(TO DO) Type out the data again, word for word and in full.
========================================
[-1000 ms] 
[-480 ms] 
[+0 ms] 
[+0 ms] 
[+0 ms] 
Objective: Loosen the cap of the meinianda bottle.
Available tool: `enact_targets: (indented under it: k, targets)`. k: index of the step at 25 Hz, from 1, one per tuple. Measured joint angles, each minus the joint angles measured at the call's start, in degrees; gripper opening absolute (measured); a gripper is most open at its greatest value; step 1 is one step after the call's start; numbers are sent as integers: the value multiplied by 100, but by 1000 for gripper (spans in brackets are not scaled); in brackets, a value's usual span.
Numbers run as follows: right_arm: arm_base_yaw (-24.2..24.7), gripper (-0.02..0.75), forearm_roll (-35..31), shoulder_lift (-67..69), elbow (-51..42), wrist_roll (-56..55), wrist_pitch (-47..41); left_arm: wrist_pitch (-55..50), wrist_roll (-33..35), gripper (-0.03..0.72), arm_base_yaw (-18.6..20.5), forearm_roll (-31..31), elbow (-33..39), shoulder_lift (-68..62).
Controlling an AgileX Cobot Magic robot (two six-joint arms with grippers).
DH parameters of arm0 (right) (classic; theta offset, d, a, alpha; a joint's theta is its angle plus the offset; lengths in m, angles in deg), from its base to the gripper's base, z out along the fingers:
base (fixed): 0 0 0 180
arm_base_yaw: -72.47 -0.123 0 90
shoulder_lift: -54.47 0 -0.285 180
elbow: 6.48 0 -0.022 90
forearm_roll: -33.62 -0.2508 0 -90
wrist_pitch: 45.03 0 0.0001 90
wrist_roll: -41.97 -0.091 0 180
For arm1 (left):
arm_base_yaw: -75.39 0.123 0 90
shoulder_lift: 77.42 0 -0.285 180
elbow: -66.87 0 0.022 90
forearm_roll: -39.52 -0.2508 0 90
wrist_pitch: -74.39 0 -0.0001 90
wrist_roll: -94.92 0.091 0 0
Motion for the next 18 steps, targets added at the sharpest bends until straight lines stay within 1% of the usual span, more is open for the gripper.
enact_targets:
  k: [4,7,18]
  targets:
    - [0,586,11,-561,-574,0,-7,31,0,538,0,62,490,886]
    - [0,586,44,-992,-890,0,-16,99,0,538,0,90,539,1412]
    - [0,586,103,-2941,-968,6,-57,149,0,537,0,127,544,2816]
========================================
(FINAL ANSWER)
[-1000 ms] 
[-480 ms] 
[+0 ms] 
[+0 ms] 
[+0 ms] 
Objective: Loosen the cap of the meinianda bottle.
Available tool: `enact_targets: (indented under it: k, targets)`. k: index of the step at 25 Hz, from 1, one per tuple. Measured joint angles, each minus the joint angles measured at the call's start, in degrees; gripper opening absolute (measured); a gripper is most open at its greatest value; step 1 is one step after the call's start; numbers are sent as integers: the value multiplied by 100, but by 1000 for gripper (spans in brackets are not scaled); in brackets, a value's usual span.
Numbers run as follows: right_arm: arm_base_yaw (-24.2..24.7), gripper (-0.02..0.75), forearm_roll (-35..31), shoulder_lift (-67..69), elbow (-51..42), wrist_roll (-56..55), wrist_pitch (-47..41); left_arm: wrist_pitch (-55..50), wrist_roll (-33..35), gripper (-0.03..0.72), arm_base_yaw (-18.6..20.5), forearm_roll (-31..31), elbow (-33..39), shoulder_lift (-68..62).
Controlling an AgileX Cobot Magic robot (two six-joint arms with grippers).
DH parameters of arm0 (right) (classic; theta offset, d, a, alpha; a joint's theta is its angle plus the offset; lengths in m, angles in deg), from its base to the gripper's base, z out along the fingers:
base (fixed): 0 0 0 180
arm_base_yaw: -72.47 -0.123 0 90
shoulder_lift: -54.47 0 -0.285 180
elbow: 6.48 0 -0.022 90
forearm_roll: -33.62 -0.2508 0 -90
wrist_pitch: 45.03 0 0.0001 90
wrist_roll: -41.97 -0.091 0 180
For arm1 (left):
arm_base_yaw: -75.39 0.123 0 90
shoulder_lift: 77.42 0 -0.285 180
elbow: -66.87 0 0.022 90
forearm_roll: -39.52 -0.2508 0 90
wrist_pitch: -74.39 0 -0.0001 90
wrist_roll: -94.92 0.091 0 0
Motion for the next 18 steps, targets added at the sharpest bends until straight lines stay within 1% of the usual span, more is open for the gripper.
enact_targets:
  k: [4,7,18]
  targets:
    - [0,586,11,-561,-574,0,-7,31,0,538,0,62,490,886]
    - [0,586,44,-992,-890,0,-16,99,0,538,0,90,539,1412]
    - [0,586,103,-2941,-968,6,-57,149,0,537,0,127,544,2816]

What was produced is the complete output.